According to the release, Morgan was driving a 2016 Subaru Crosstrek south through an intersection on a green light when a 2006 Acura TSX heading east struck her, forcing it into a third vehicle, which also was headed south, just before 11:00 pm. She was pronounced dead at the scene.

Police say Hines crashed into a fire hydrant and fled the scene on foot as Morgan’s car became engulfed in flames.
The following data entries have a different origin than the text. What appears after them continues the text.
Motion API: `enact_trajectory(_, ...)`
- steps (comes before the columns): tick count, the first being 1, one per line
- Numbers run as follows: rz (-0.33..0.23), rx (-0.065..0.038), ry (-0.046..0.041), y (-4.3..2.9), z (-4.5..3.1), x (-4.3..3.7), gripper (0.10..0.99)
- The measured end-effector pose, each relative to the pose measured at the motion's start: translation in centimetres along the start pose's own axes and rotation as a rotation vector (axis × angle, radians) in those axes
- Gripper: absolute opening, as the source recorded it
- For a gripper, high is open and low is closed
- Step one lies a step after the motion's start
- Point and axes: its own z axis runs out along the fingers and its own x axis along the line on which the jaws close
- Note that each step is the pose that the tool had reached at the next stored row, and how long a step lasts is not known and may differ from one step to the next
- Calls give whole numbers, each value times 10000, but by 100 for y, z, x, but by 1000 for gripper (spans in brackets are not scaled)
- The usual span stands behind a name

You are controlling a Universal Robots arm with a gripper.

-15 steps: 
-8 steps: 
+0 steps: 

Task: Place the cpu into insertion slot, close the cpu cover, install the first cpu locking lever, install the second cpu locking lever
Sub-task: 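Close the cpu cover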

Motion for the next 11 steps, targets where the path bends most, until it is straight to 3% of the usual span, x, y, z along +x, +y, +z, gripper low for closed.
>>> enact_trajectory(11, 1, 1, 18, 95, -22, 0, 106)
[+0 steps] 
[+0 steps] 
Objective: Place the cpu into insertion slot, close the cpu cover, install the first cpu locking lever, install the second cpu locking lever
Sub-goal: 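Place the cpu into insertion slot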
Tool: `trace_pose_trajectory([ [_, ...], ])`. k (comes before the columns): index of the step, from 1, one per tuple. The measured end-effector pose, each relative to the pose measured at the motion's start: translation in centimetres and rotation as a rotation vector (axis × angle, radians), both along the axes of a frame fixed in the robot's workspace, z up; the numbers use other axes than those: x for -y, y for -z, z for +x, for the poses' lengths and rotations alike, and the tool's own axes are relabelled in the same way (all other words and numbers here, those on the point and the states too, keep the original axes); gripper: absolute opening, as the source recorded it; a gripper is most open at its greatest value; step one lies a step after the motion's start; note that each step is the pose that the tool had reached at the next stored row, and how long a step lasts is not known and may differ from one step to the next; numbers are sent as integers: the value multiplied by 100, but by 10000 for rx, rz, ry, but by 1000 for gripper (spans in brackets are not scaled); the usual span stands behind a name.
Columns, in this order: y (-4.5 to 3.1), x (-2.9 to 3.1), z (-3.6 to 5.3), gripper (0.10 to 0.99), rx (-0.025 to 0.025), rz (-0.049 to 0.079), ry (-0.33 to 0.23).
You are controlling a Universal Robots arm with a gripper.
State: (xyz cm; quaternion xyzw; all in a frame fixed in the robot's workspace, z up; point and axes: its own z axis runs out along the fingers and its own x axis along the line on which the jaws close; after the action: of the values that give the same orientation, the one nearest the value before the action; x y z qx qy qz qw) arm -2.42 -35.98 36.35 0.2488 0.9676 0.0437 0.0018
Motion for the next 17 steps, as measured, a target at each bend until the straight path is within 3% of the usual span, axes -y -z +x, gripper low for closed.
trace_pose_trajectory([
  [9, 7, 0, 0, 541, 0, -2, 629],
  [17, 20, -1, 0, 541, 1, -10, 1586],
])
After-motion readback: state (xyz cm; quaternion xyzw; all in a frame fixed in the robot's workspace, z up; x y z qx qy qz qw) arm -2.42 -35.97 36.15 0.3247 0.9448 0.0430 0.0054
It’s unclear whether he has a lawyer.

Morgan, a faculty member at Johns Hopkins Scleroderma Center, was the recipient of the 2016 American College of Rheumatology Distinguished Fellow Award.

A report in the Baltimore Sun on Sunday said Morgan, an instructor of medicine in the Division of Rheumatology, received her doctorate degree at The University of the West Indies and completed an internal medicine residency at State University of New York (SUNY), Downstate Medical Center, serving an additional year as chief resident.

Describing his daughter as an “exceptional person” Alton Morgan said the family was in shock.

The Baltimore Sun report said that Dr Morgan earned a master’s degree in health science in clinical investigation from Johns Hopkins University’s Bloomberg School of Public Health while completing her fellowship.

The Sun reported Johns Hopkins Medicine spokesman Ken Willis as saying that Morgan was “an extraordinarily warm, talented and promising member of our community who gave so much to everyone around her”.

Added Willis: “Her death is an enormous loss to the entire Johns Hopkins Medicine family, and to the many patients and colleagues who benefited from her skills and commitment.”

The Sun also reported that Morgan was the principal investigator in a research project titled ‘Interleukin-13 and Scleroderma in African Americans’, for which she had received a grant from the Rheumatology Research Foundation.

Her primary research interest was in factors contributing to the severe fibrotic manifestations of systemic sclerosis (scleroderma) in populations of African ancestry, the Sun reported.

“My specific expertise lies in a condition called systemic sclerosis, also known as scleroderma, which literally means ‘hard skin’,” Morgan states in a promotional video posted on August 30. “The hallmark of this condition is tightening and scarring, or fibrosis, of the skin, but it’s so much more than skin deep, because the internal organs can be affected as well, leading to overall dysfunction.”

The Baltimore Sun also reported that Morgan flew home to visit her family in Jamaica at least three times a year and had planned to fly to the island this Friday for the holidays.